- Theatrical release poster
- Directed by: Ian Merrick
- Written by: Michael Armstrong
- Produced by: Ian Merrick
- Starring: Donald Sumpter Debbie Farrington Marjorie Yates
- Cinematography: Joseph Mangine
- Edited by: Teddy Darvas
- Music by: Richard Arnell
- Production company: Impics Productions
- Distributed by: Alpha Films
- Release date: 26 December 1977;
- Running time: 102 minutes
- Country: United Kingdom
- Language: English

= The Black Panther (1977 film) =

1977 British film by Ian Merrick

The Black Panther is a 1977 British crime film directed and produced by Ian Merrick, his first feature, and stars Donald Sumpter, Debbie Farrington and Marjorie Yates. Its subject is the real life ex-military criminal Donald Neilson, known as the "Black Panther".

==Plot==
The story begins with Neilson's robbery at Heywood Post Office in Greater Manchester on 16 February 1972. Neilson loses his black-hooded mask after a fight with the owner, but manages to escape.

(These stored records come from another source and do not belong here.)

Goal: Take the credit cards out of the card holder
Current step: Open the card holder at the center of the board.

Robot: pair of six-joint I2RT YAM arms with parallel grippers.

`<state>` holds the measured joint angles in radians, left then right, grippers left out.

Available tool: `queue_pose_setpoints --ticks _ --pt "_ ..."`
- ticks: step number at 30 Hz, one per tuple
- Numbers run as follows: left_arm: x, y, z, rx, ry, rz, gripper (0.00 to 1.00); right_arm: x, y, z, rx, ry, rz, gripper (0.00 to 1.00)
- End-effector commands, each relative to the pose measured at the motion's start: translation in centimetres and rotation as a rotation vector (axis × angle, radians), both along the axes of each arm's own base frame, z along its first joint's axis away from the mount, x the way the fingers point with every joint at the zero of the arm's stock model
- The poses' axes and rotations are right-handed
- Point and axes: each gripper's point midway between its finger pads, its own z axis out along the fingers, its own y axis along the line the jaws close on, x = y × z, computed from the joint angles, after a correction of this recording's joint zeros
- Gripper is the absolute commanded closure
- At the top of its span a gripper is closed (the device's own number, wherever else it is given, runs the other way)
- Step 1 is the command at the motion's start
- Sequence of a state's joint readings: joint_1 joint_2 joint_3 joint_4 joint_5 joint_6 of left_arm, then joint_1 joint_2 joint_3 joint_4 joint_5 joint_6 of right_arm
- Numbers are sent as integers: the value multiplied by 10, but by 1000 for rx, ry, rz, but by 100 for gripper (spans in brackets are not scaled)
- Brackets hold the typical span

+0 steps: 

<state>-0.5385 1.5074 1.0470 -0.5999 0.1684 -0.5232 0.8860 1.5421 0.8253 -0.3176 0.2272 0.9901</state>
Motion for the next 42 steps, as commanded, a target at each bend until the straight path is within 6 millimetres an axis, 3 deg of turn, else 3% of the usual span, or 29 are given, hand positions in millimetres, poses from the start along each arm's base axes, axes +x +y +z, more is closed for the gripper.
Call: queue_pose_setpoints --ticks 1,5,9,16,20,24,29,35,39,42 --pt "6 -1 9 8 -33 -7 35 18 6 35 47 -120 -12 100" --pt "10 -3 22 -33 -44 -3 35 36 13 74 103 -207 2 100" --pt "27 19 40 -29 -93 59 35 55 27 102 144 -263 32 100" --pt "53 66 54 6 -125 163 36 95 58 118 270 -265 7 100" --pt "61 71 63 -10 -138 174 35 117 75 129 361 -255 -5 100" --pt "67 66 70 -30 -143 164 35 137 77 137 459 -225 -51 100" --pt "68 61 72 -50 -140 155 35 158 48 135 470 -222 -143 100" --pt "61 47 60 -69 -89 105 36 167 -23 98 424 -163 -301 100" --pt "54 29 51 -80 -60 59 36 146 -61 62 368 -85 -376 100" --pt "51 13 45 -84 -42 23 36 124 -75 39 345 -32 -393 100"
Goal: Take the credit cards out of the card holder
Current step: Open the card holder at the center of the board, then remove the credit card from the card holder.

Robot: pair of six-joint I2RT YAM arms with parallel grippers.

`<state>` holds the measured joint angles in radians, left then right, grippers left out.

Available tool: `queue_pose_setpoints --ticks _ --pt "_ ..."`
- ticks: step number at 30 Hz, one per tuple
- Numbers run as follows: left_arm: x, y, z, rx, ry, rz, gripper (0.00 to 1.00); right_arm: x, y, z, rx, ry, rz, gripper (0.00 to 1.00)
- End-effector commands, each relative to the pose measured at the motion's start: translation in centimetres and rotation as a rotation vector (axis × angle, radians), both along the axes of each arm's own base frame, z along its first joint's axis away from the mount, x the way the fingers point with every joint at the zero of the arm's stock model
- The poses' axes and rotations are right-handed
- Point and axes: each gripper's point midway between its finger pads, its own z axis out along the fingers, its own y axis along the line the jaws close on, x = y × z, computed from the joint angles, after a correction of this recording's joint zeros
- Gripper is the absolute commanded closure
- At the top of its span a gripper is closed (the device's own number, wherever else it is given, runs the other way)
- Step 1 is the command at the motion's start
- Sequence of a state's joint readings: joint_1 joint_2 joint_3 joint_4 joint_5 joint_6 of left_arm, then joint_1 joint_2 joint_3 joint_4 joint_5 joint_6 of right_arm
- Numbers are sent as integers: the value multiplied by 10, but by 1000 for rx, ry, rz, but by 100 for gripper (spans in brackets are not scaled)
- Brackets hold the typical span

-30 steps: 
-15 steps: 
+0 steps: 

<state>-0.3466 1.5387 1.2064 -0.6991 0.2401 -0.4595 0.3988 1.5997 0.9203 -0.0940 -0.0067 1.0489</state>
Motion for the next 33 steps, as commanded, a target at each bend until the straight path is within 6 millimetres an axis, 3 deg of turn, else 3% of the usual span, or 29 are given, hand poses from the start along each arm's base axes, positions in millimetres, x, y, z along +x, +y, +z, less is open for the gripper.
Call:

He later travels home to his wife and teenaged daughter, who are unaware of his criminal activity. Neilson is a strict family man, expecting complete obedience from his wife and daughter, while planning his next robberies and future kidnapping. On 15 February 1974, Neilson robs the Post Office in New Park, shooting the sub-postmaster in the process. A reward in set for Neilson at £5,000. While collecting newspaper articles on his activities, Neilson reminisces on his time in the army, and prepares for the kidnapping of the wealthy heiress Lesley Whittle. He robs the Post Office at Higher Baxenden in Lancashire on 6 September 1974, where he shoots the owner. He is seen scurrying away over rooftops by witnesses, and becomes known as The Black Panther, due to his black hood, and ability to disappear into the night. On 11 November, he robs Langley Post Office, shooting both clerks in the process. The press now regards him as public enemy number one.

On 14 January 1975, Neilson travels to Highley, Shropshire and kidnaps Lesley Whittle from her bed. He drives her to Bathpool Park in Kidsgrove, Staffordshire, where he takes her sixty feet underground into a reservoir drainage shaft system. He puts her on a narrow ledge, with food and drink, so nobody can hear or find her. He tightens a steel ligature around her neck to stop her escaping while he is away arranging the ransom. The Whittle family decide to inform the police after discovering Neilson's ransom note in the house. His demand is for £50,000.

After two failed attempts at communication, and another shooting by Neilson, Lesley's brother Ronald receives instructions on where to deliver the ransom. He is to drive to Bathpool Park where he is to look out for a flashing light. Ronald gets lost in the dark and cannot find Bathpool Park. In the confusion, Neilson becomes paranoid and angry, and goes back to Lesley. She falls from the ledge and dies, although it is not clear how it happens. On 23 January, the car which Neilson stole earlier is found abandoned. After the discovery, the police manage to link the kidnapping with the Black Panther killings. On 7 March, Lesley's body is found in Bathpool Park, and on 11 December 1975, Neilson is apprehended by two police officers after threatening them with a shotgun.

==Cast==

- Donald Sumpter as Donald Neilson
- Debbie Farrington as Lesley Whittle
- Marjorie Yates as Neilson's wife
- Sylvia O'Donnell as Neilson's daughter
- Andrew Burt as Lesley's brother
- Alison Key as Lesley's sister-In-Law
- Ruth Dunning as Lesley's mother
- David Swift as Detective Chief Superintendent
- Michael Barrington
- Barbara New
- Peter Copley
- Brenda Cowling
- Paul Luty as Night Watchman
- Edwin Apps

==Release==
The film was highly controversial on its release, regarded as deeply exploitative as it was released only a few years after the occurrence of the real life events. It was slated by media figures such as Sue Lawley of Tonight. Subsequently, the film was effectively banned from viewing.
The First Video Release was by Intervision in 1981 has a Pre-Cert, Later in 1986 AVR Home Entertainment Re Release the film
In 2012, the film was remastered and resurrected into the British Film Institute Archives and Hall of Fame, as an important British film to rave reviews.

===Reception===
John Patterson of The Guardian commented that The Black Panther "emerges as a meticulous, tactful, well made and highly responsible true crime movie".

===Home media===
The film was released by the BFI as a combined DVD and Blu-Ray package in 2012.

==Bibliography==
- Chibnall, Steve & Petley, Julian. British Horror Cinema. Routledge, 2002.